■ **EXERCISE MATERIAL**

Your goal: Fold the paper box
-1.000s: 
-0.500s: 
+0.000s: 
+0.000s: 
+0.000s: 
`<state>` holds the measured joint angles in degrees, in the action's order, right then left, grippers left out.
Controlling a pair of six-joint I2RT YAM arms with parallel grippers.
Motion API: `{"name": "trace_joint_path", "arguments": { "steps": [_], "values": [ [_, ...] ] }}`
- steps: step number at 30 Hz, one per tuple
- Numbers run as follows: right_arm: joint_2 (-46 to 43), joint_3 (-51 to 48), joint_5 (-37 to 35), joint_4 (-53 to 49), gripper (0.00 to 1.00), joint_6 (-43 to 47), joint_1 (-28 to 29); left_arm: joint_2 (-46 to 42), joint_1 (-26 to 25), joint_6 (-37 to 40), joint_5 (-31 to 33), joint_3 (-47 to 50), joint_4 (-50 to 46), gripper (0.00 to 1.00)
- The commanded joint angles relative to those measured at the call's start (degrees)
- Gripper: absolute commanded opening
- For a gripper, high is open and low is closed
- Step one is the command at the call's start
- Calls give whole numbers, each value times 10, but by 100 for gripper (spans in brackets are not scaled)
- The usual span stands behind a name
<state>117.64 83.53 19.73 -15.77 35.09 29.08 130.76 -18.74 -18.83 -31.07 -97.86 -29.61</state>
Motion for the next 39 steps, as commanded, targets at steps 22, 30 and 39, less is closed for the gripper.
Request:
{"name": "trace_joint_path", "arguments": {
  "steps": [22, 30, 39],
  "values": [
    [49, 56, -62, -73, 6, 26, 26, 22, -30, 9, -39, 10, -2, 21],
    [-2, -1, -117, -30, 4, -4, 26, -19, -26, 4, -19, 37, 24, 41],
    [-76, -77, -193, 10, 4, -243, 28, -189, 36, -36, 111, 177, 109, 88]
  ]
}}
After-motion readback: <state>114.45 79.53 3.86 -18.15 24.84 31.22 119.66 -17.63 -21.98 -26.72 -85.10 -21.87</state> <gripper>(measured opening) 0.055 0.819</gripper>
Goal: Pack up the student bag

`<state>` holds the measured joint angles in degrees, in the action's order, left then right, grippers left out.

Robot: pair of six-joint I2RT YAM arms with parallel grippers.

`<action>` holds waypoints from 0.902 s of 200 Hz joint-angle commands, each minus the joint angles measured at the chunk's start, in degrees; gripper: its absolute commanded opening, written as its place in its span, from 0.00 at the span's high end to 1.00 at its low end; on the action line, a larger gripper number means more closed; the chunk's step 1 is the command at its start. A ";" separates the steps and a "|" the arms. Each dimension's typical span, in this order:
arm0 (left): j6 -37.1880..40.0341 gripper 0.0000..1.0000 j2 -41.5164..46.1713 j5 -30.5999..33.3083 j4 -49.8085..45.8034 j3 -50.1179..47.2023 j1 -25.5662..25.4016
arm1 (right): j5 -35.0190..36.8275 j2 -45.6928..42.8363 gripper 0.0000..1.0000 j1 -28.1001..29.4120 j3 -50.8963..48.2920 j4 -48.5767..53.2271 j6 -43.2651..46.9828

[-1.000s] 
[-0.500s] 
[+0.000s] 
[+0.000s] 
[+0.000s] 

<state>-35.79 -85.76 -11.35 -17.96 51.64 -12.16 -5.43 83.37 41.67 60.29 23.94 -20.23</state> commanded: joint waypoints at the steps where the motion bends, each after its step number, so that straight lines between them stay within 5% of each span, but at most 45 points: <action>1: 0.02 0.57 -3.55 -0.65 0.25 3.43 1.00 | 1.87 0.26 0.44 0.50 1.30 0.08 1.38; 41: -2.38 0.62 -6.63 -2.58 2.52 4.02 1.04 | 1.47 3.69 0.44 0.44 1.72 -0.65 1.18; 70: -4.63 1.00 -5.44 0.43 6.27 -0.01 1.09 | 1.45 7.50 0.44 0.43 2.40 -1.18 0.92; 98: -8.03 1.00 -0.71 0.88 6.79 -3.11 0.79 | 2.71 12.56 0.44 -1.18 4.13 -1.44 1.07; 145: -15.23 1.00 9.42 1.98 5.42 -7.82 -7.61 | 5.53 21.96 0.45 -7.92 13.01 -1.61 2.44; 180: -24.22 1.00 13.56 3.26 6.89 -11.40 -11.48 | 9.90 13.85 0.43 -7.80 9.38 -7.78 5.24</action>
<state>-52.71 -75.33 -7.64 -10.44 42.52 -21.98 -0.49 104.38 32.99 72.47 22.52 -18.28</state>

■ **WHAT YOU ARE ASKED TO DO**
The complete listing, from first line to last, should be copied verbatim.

■ **TASK OUTPUT**
Your goal: Fold the paper box
-1.000s: 
-0.500s: 
+0.000s: 
+0.000s: 
+0.000s: 
`<state>` holds the measured joint angles in degrees, in the action's order, right then left, grippers left out.
Controlling a pair of six-joint I2RT YAM arms with parallel grippers.
Motion API: `{"name": "trace_joint_path", "arguments": { "steps": [_], "values": [ [_, ...] ] }}`
- steps: step number at 30 Hz, one per tuple
- Numbers run as follows: right_arm: joint_2 (-46 to 43), joint_3 (-51 to 48), joint_5 (-37 to 35), joint_4 (-53 to 49), gripper (0.00 to 1.00), joint_6 (-43 to 47), joint_1 (-28 to 29); left_arm: joint_2 (-46 to 42), joint_1 (-26 to 25), joint_6 (-37 to 40), joint_5 (-31 to 33), joint_3 (-47 to 50), joint_4 (-50 to 46), gripper (0.00 to 1.00)
- The commanded joint angles relative to those measured at the call's start (degrees)
- Gripper: absolute commanded opening
- For a gripper, high is open and low is closed
- Step one is the command at the call's start
- Calls give whole numbers, each value times 10, but by 100 for gripper (spans in brackets are not scaled)
- The usual span stands behind a name
<state>117.64 83.53 19.73 -15.77 35.09 29.08 130.76 -18.74 -18.83 -31.07 -97.86 -29.61</state>
Motion for the next 39 steps, as commanded, targets at steps 22, 30 and 39, less is closed for the gripper.
Request:
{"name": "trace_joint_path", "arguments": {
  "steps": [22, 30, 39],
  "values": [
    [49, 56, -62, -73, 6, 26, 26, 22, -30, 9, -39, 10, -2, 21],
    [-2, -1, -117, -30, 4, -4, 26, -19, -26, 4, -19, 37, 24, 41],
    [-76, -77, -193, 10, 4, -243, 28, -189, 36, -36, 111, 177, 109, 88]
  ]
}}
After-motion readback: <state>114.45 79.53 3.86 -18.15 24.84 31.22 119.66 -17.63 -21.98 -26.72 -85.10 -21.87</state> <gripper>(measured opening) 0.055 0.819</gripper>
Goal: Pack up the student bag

`<state>` holds the measured joint angles in degrees, in the action's order, left then right, grippers left out.

Robot: pair of six-joint I2RT YAM arms with parallel grippers.

`<action>` holds waypoints from 0.902 s of 200 Hz joint-angle commands, each minus the joint angles measured at the chunk's start, in degrees; gripper: its absolute commanded opening, written as its place in its span, from 0.00 at the span's high end to 1.00 at its low end; on the action line, a larger gripper number means more closed; the chunk's step 1 is the command at its start. A ";" separates the steps and a "|" the arms. Each dimension's typical span, in this order:
arm0 (left): j6 -37.1880..40.0341 gripper 0.0000..1.0000 j2 -41.5164..46.1713 j5 -30.5999..33.3083 j4 -49.8085..45.8034 j3 -50.1179..47.2023 j1 -25.5662..25.4016
arm1 (right): j5 -35.0190..36.8275 j2 -45.6928..42.8363 gripper 0.0000..1.0000 j1 -28.1001..29.4120 j3 -50.8963..48.2920 j4 -48.5767..53.2271 j6 -43.2651..46.9828

[-1.000s] 
[-0.500s] 
[+0.000s] 
[+0.000s] 
[+0.000s] 

<state>-35.79 -85.76 -11.35 -17.96 51.64 -12.16 -5.43 83.37 41.67 60.29 23.94 -20.23</state> commanded: joint waypoints at the steps where the motion bends, each after its step number, so that straight lines between them stay within 5% of each span, but at most 45 points: <action>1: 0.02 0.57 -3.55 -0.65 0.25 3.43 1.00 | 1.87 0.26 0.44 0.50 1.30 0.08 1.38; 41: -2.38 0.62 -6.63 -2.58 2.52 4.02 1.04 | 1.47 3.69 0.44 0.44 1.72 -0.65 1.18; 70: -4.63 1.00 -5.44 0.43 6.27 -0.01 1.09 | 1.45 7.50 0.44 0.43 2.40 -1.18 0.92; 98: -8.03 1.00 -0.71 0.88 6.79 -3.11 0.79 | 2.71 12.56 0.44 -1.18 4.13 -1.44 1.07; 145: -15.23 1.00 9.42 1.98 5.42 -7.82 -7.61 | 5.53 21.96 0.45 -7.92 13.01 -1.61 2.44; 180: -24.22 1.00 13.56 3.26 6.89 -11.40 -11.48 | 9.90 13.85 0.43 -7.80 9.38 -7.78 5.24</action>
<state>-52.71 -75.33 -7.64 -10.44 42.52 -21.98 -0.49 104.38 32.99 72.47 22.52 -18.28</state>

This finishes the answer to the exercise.